Replication and validation of the 523 locus must be undertaken before the marker is used in clinical practice. For that reason, we have designed a prospective clinical validation study of the genetic marker combined with a delay of onset clinical trial using a safe and promising therapeutic. A number of considerations regarding this clinical study have been discussed with the U.S. FDA via the Voluntary Exploratory Data Submission mechanism. Discussions with pharmaceutical companies have been initiated by Zinfandel Pharmaceuticals, Inc., a “virtual” drug development company. During the course of this prospective study, a qualified assay will be developed as a test to accurately measure polyT variation at this locus. Even with accurate estimation of age of onset risk for enrichment of low and high risk study arms, a study of this nature will take 5+ years to complete.
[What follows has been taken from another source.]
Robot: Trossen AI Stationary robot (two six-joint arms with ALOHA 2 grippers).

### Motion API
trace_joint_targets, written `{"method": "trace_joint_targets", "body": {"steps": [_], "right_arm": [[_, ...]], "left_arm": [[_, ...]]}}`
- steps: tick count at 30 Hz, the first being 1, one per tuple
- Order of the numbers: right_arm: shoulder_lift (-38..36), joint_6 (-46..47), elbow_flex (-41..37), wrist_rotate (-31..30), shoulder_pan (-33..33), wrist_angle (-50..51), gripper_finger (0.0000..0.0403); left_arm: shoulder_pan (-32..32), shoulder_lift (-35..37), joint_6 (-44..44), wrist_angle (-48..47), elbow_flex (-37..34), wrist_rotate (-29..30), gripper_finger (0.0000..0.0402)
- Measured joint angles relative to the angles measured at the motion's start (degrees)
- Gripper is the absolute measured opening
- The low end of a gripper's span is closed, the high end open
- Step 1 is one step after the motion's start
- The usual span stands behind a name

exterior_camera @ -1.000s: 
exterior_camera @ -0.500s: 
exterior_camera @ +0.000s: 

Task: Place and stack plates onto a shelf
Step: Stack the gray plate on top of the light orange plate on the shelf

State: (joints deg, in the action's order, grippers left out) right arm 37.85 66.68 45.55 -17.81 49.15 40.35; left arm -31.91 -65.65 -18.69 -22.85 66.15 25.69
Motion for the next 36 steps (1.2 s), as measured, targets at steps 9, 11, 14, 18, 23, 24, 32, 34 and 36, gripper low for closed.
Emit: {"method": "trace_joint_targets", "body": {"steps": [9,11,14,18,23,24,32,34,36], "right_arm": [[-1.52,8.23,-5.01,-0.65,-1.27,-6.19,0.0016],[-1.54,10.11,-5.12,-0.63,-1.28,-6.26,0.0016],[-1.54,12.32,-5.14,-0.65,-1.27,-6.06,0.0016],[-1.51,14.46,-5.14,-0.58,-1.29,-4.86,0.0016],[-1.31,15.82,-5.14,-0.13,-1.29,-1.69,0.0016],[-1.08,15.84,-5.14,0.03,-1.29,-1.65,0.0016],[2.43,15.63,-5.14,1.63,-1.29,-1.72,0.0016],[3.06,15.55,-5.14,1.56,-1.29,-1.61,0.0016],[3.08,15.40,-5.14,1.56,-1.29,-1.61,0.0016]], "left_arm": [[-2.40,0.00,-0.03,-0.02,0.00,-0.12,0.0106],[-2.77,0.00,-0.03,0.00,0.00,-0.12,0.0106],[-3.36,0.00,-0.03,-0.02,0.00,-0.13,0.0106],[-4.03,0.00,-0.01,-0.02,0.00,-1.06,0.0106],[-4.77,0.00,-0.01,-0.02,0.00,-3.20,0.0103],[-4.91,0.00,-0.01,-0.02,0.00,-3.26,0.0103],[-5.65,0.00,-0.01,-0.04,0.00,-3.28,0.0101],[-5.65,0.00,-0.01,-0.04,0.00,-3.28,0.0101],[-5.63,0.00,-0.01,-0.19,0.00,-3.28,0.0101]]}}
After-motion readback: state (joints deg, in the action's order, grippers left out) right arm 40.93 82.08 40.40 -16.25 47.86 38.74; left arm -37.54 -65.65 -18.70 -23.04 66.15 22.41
These genetic findings may be used for patient stratification of planned and ongoing clinical trials of AD interventions or preventatives.
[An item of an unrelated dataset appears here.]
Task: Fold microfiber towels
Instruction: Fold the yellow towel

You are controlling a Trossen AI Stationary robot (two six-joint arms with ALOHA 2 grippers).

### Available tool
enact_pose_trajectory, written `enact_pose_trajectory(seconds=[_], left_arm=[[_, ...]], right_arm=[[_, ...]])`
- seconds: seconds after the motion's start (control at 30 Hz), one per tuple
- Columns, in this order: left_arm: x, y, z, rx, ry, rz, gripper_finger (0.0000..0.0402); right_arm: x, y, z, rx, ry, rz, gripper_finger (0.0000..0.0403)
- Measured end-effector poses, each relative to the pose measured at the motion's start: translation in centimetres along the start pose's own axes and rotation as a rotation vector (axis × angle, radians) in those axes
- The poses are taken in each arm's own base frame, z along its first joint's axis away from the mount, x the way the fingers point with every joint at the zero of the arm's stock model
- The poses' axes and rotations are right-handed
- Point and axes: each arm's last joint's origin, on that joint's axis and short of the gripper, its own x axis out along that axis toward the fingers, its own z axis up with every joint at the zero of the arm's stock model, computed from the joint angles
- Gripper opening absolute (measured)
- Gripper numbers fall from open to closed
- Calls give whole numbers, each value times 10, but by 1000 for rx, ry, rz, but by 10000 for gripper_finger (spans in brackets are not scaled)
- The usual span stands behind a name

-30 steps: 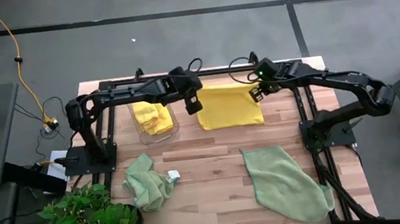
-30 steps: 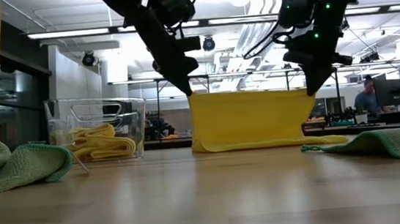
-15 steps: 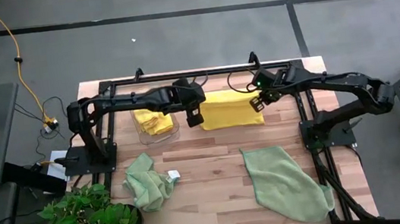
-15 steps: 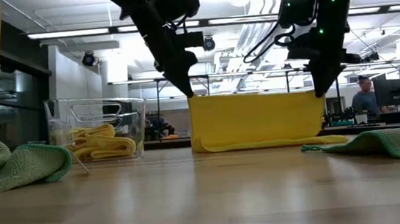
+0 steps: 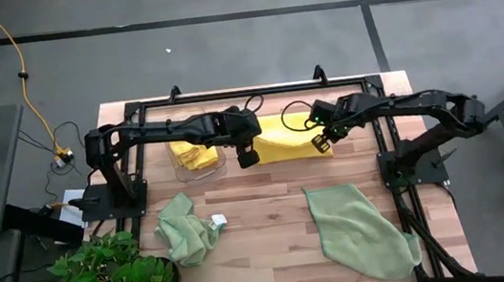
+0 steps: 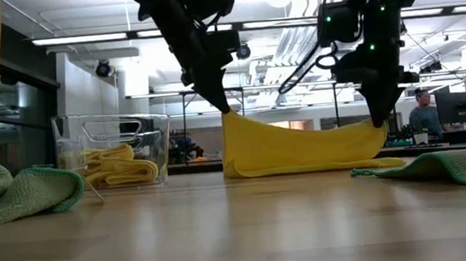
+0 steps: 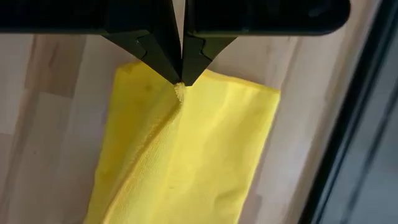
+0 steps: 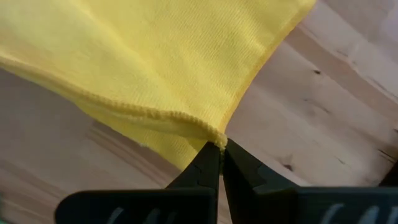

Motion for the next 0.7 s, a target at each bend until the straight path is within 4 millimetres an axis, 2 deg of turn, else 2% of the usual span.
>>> enact_pose_trajectory(seconds=[0.1, 0.4, 0.7], left_arm=[[1, 0, -3, -23, 33, -48, 0], [24, -14, -21, -5, 133, -115, 0], [32, -19, -22, -2, 90, -114, 1]], right_arm=[[6, 4, 0, -14, 16, -7, 0], [7, 5, 1, -18, 25, -7, 0], [8, 5, 0, -3, 29, -2, 0]])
While we have chosen not to commercialize this test for clinical use until validation, patent applications claiming use of this marker are filed. The intent is that the test will be available for sponsored academic research at low cost (perhaps supported by funding agencies via fee for service contracts), and also for commercial drug trials (by license agreements). At this time, the data is specific to Caucasians, but the frequencies of the 523 alleles will be measured for other ethnic groups. The 523 data will be transferable to other ethnicities, but the estimated risk prediction algorithms may change.
We anticipate—especially based on our early 1990s experience with the spirited debate around the diagnostic use of ApoE genotyping in AD—that there will be differences of opinion on the ethical, legal, or social issues (ELSI) for use of a test that predicts AD risk. We have, therefore, spent eight months in prospective consultation with a panel of external ELSI experts who helped us develop the plans for use of the test outlined above.
This work demonstrates the complexity of the genotype-phenotype relationship, and a reminder that we are just beginning our journey toward understanding the human genome and complex diseases.
References: [1] Roses AD, Lutz MW, Amrine-Madsen H, Saunders AM, Crenshaw DG, Sundseth SS, Huentelman MJ, Welsh-Bohmer KA, Reiman EM. (2009) A TOMM40 variable length polymorphism predicts the age of late-onset Alzheimer's disease. Pharmacogenomics J. In press.